Despite being a highly visual technique, kintsugi draws attention to the life, rather than the look of a pot. Think of it: you imagine, then craft a gorgeous pot, and it leaves your hands and begins a life with other people, in a different place, and is used by a family, perhaps generations of that family, or is gifted to a loved one, taken overseas, or left alone for years in a cupboard before being brought out, dusted off, and adored as a ‘family’ piece, the facts of its history totally forgotten. Then a small child makes a grab for it and it’s a gonner, smashed to pieces on the floor. To throw the pot away is to destroy its unique story. To repair it the kintsugi way is to continue its tale of adventure and triumph.

The best litigators have been broken and put back together again.  Repeatedly.  About 30 years ago, right out of law school, I went into the public defender’s office.  As a public defender, I was in court every day.  In fact, I was placed in a rural office and did everything from mental health commitments, traffic cases and even homicides.   The first case I walked into was co-chairing a homicide.  Day in and day out I participated in jury selection, openings and closings, making objections, arguing motions, and developing theories of the case in a way completely different than shown in the books of law school.  Clients did not care what my grades were in school.  They wanted to know what I was going to do about their case when there was a confession, 3 eyewitnesses (a priest, a minister and a nun) and fingerprints with a videotape.  And I got the case in the morning for an afternoon trial.

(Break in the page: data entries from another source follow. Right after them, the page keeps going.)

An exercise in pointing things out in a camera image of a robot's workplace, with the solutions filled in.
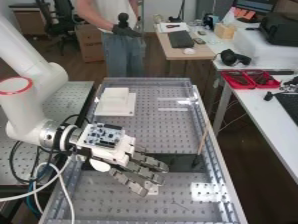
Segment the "computer monitor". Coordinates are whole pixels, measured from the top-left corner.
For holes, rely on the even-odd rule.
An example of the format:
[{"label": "computer monitor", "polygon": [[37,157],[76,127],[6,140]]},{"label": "computer monitor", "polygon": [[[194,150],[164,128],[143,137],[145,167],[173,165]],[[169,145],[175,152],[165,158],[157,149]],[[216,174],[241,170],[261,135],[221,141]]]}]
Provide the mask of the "computer monitor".
[{"label": "computer monitor", "polygon": [[277,0],[236,0],[236,7],[268,14],[274,10]]}]

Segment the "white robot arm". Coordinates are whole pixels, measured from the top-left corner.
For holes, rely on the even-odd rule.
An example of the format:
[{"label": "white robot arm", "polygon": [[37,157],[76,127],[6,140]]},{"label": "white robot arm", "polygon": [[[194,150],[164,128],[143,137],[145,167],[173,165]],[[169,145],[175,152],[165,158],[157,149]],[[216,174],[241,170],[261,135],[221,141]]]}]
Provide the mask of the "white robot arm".
[{"label": "white robot arm", "polygon": [[163,176],[152,171],[168,172],[167,164],[136,152],[136,139],[121,127],[96,123],[81,130],[45,117],[41,103],[68,81],[67,72],[60,65],[45,61],[2,15],[0,30],[0,57],[20,75],[0,82],[8,136],[48,149],[76,150],[89,158],[96,170],[109,172],[135,193],[145,196],[149,189],[121,170],[153,185],[163,185]]}]

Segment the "keyboard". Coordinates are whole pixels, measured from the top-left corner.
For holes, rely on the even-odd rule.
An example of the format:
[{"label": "keyboard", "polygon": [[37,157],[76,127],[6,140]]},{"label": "keyboard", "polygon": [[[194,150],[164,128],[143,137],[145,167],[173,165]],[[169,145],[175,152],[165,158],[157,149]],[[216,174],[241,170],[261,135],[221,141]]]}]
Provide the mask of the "keyboard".
[{"label": "keyboard", "polygon": [[293,93],[278,93],[276,97],[285,108],[288,114],[290,115],[293,121],[298,125],[298,94]]},{"label": "keyboard", "polygon": [[188,31],[177,31],[168,33],[171,39],[171,45],[173,48],[192,48],[194,46],[194,41],[188,33]]}]

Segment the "cardboard box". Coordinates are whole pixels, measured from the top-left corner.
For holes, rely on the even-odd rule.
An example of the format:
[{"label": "cardboard box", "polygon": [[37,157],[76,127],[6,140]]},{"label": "cardboard box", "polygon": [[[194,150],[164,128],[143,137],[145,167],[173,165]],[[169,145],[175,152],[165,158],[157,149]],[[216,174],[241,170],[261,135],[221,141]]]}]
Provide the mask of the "cardboard box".
[{"label": "cardboard box", "polygon": [[77,40],[84,62],[104,61],[101,31],[91,24],[76,27]]},{"label": "cardboard box", "polygon": [[217,23],[214,33],[221,39],[233,39],[236,27],[225,26],[222,23]]}]

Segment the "chair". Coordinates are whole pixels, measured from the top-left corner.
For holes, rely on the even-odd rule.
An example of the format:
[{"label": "chair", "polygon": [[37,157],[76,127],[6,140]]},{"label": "chair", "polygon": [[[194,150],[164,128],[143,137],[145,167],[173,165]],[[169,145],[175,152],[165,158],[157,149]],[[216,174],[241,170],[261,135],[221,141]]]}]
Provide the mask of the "chair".
[{"label": "chair", "polygon": [[60,37],[59,48],[60,54],[64,55],[64,47],[67,43],[73,43],[76,48],[79,49],[77,38],[75,34],[75,26],[76,23],[72,20],[72,16],[67,16],[63,12],[55,11],[57,17],[52,17],[52,13],[48,8],[48,4],[44,0],[36,0],[36,4],[40,8],[45,19],[45,32],[52,37]]},{"label": "chair", "polygon": [[72,20],[75,23],[84,21],[77,15],[73,15],[73,5],[71,0],[53,0],[59,21]]}]

To be effective in the midst of such chaos requires enormous levels of personal and professional confidence.  And don’t confuse confidence with false certainty or hubris. No decision can be certain and no lawyer is always right. But the most effective litigators learn by instinct to translate mountains of structured and unstructured information into clear and decisive action, often in the heat of a trial.  You learn to make a decision and move on.  Good litigators have made mistakes but put themselves together to triumph. Mistakes are key in the life of a litigator by allowing the mistake to not end our service but enhance it.  I learned that making a mistake did not make me a bad lawyer.  Failing to admit and learn from a mistake is what would make me a bad lawyer.